The idea of the interface
/* null-terminated list of digests implemented by this version of nettle */ extern const struct nettle_hash * const nettle_hashes[];
was that the size of the array isn't part of the ABI; a new Nettle version should be able to extend it with more entries, without breaking the ABI.
However, I've recently learnt that it does break, in a subtle way. (See https://bugs.gentoo.org/show_bug.cgi?id=601512 and http://trofi.github.io/posts/195-dynamic-linking-ABI-is-hard.html).
The problematic case is a traditional non-PIC executable linking with a nettle shared library; in this post, I care exclusively about this case.
All symbol references in the executable are resolved at link time, and at load time it is mapped at a fixed address (traditionally 0, I don't know if current systems skip the first page), without any relocations.
Now, if the executable links with libnettle.so, and contains a reference to the symbol nettle_hashes, the address where nettle.so is going to be mapped isn't known at link time? So how can the executable refer to it without load-time relocation of its references? The linker solves that problem using the curious relocation type R_X86_64_COPY.
What the linker does is that it allocates space for a copy of the data in the BSS segment of the executable, and resolve all references to point to that copy. At the time libnettle.so is loaded, the list in the library is copied (after relocating it, but that's a minor complication in this context) to the space in the BSS. I imagine the dynamic linker also adjusts the pointers in libnettle.so's GOT table to refer to the copy rather than the original.
Now the problem is that the allocation in the BSS segment, as well as the copying operation, are based on the size of the data object as recorded in the version of libnettle.so available at the time the executable was linked.
If the array size is larger in the version of libnettle.so actally loaded, the copy operation is truncates it, which is particularly bad when it's NULL-terminated. So the array size, which was intended to not be part of the ABI, creeps into the ABI.
So what to do about this? We have to break the ABI, but I'd prefer if we keep the API unchanged. Some alternatives:
1. Define nettle_hashesp as a constant pointer to the current nettle_hashes list, and
#define nettle_hashes (*nettle_hashesp)
Then nettle_hashesp will still get a R_X86_64_COPY relocation, but now the size is always a single pointer, regardless of the array size. At load time, it will be set to point directly to the list in the data segment of the loaded libnettle.so.

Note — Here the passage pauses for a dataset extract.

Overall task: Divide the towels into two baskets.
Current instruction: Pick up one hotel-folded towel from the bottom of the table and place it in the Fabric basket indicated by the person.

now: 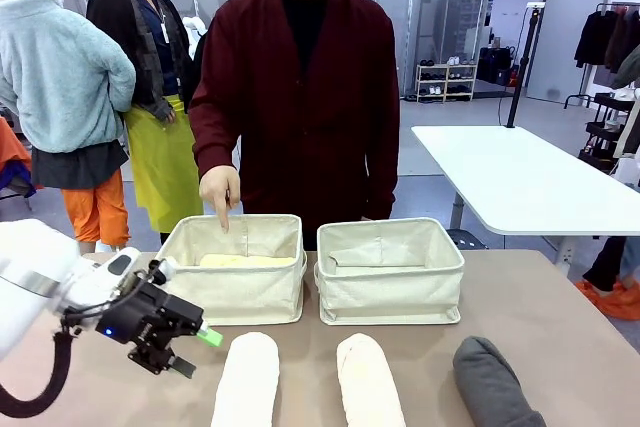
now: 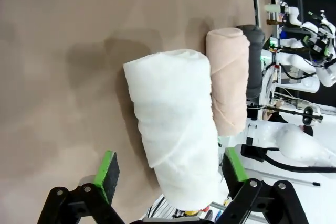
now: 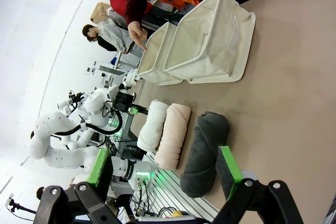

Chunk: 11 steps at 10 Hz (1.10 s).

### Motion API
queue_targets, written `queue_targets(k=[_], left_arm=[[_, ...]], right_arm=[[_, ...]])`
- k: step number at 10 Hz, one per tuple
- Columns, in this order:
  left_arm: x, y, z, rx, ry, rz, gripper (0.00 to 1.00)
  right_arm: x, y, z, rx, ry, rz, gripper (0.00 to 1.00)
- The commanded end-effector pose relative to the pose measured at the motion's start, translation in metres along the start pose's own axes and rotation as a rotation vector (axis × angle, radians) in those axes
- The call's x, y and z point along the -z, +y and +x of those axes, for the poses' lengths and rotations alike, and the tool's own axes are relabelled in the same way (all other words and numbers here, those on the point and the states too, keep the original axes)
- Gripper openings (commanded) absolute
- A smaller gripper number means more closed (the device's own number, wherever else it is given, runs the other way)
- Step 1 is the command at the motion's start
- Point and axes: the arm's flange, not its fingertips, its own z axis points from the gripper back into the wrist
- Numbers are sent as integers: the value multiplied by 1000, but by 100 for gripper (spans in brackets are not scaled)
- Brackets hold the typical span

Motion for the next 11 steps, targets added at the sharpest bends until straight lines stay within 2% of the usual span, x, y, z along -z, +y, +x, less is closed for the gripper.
queue_targets(k=[1, 3, 8, 9, 10, 11], left_arm=[[21, -4, -80, 0, -36, 14, 100], [30, -10, -89, 2, -4, -43, 100], [51, -17, -101, 23, 23, -74, 100], [51, -20, -101, 40, 4, -99, 85], [51, -22, -100, 43, -11, -108, 40], [51, -23, -100, 48, -1, -103, 25]], right_arm=[[-1, 3, -2, -10, -7, 8, 100], [-1, 3, -2, -10, -7, 8, 100], [-1, 3, -2, -10, -7, 8, 100], [-1, 3, -2, -10, -7, 8, 100], [-1, 3, -2, -10, -7, 8, 100], [-1, 3, -2, -10, -7, 8, 100]])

2. Define a function get_nettle_hashes returning a pointer to the list, and
#define nettle_hashes (get_nettle_hashes())
In this case, the indirection is via a PLT entry in the executable.
3. Define the array with a size explicitly part of the ABI,
extern const struct nettle_hash * const nettle_hashes[17];
Add a some reasonable number of reserved NULL entries at the end, and make an ABI break whenever we run out of reserved places and have to increase the size.
We also have other public data, e.g., individual nettle_hash structs, like
extern const struct nettle_hash nettle_sha256;
These will also get a R_X86_64_COPY relocation if referenced (and all internal references within libnettle.so will be relocated to the copy in the executable's BSS, I guess). But that's less of a problem, since the size and layout is already part of the ABI.
More problematic are the objects declared in ecc-curve.h; the size and layout of struct ecc_curve was intended to be an implementation detail, not part of the ABI, but isn't, when R_X86_64_COPY is involved.
Advice appreciated. I'd also like to hear if anyone on the list knows how these things work with windows dlls. I've read sometime that exporting data (in contrast to functions) from a dll is extra tricky, but I don't remember any details. If we make any changes to fix the exported-data issues with ELF, it would be good if we could ensure that we solve any related problems for libnettle.dll too.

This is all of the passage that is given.